SecretsHow many of us huddled together on the playground and cupped our hands over a friend’s ear to whisper hidden words that we had never uttered before?  We shared our innermost thoughts and dreams to our pals after they pinky promised to “never tell anyone so long as I live.”  Perhaps we divulged our feelings for a classmate or confessed to something embarrassing.  Whatever the reason, we decided to unleash the truth and almost immediately felt a weight had been lifted.  There’s a reason websites like PostSecret are so popular.  People need to let it out, to ease the burden of secret keeping and be honest, if not with others than with themselves.

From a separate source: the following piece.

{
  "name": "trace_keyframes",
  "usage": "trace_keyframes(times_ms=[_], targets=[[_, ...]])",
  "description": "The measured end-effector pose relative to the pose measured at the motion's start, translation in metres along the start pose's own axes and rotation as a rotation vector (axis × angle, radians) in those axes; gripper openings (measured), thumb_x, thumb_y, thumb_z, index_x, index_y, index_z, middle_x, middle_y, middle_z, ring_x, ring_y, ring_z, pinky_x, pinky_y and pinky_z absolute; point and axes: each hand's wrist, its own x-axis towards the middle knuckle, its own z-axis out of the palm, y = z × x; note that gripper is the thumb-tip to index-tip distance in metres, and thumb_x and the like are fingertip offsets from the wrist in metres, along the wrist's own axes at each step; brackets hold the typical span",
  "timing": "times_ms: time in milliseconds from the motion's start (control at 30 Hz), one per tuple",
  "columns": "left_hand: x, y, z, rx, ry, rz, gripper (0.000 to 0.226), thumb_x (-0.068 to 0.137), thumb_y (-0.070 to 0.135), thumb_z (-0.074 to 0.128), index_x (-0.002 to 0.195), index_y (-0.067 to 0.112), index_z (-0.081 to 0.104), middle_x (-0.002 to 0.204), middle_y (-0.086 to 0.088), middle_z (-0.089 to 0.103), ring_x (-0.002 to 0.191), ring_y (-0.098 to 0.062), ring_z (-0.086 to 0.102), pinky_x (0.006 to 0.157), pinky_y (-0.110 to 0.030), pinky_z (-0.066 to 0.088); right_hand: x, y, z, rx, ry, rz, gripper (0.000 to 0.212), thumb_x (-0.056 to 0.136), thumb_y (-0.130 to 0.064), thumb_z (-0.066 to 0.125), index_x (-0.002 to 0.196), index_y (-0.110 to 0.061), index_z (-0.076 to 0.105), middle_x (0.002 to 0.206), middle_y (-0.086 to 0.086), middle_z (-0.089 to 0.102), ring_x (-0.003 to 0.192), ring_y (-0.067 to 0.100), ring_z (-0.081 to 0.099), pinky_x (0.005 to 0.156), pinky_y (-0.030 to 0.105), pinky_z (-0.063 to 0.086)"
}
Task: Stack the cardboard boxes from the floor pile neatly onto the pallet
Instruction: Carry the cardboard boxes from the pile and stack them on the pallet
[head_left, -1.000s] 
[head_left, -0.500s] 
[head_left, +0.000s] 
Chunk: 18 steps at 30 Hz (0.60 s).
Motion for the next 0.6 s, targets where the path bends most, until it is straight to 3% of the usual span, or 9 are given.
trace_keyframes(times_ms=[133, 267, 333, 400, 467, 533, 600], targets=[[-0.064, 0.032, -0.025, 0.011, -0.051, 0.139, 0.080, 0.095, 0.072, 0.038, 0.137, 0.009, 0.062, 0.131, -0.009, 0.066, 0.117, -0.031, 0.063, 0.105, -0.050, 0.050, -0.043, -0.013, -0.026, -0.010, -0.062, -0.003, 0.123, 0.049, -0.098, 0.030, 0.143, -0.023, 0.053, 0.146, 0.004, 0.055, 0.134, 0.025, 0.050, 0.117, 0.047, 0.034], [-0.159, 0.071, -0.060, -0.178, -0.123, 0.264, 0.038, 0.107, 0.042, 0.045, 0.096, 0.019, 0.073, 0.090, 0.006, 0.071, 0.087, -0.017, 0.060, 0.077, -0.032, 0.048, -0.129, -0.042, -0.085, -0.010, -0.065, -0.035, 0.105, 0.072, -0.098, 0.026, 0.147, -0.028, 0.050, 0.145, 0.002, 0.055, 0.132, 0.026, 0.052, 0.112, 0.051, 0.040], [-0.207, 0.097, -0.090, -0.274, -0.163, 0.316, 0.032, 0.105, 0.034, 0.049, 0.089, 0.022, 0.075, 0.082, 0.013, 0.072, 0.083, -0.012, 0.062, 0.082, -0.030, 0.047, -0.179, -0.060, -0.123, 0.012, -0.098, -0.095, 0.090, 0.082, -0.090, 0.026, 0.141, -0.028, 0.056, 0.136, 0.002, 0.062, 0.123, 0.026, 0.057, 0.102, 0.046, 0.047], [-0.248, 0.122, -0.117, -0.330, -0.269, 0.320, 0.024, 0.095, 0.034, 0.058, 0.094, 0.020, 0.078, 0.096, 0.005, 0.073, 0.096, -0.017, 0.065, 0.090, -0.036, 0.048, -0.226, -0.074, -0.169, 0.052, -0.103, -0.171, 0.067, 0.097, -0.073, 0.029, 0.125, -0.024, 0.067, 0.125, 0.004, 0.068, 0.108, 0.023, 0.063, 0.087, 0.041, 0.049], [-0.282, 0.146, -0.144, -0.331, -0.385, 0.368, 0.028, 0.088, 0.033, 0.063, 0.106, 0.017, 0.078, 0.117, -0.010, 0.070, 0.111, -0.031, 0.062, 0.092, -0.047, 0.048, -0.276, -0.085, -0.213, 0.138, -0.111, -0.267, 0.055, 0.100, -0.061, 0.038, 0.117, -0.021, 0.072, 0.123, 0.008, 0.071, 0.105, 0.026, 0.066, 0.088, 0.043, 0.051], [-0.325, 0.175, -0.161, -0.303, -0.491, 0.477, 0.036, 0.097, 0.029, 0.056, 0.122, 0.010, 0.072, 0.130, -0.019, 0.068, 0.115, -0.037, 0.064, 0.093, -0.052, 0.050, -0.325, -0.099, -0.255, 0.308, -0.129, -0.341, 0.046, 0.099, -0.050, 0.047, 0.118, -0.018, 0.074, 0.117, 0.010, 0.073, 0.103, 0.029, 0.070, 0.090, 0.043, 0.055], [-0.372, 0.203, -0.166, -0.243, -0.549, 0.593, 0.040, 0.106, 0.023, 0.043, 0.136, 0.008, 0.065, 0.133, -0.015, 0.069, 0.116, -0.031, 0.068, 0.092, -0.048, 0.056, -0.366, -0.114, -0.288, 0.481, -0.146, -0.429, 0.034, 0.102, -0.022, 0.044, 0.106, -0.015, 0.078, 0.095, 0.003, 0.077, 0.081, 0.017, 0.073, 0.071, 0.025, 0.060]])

As adults, we all keep secrets.  It’s just the way it is.  Some people hide feelings about their best friend’s spouse or what they did last Saturday night.  Health conditions, past mistakes, and relationships are concealed under the cloaks of omission and lies.  We portray rosy dispositions when we may be struggling with something that gnaws at our emotional core, but that we feel we must keep to ourselves.

We hide parts of our lives from those around us for so many reasons.  We’re afraid of how people will react to the truth or how their opinions of our character will be changed once the secret is out.  We worry that people won’t understand the truth or how/why we’ve tried to protect them from it.  Maybe we’re even a little ashamed.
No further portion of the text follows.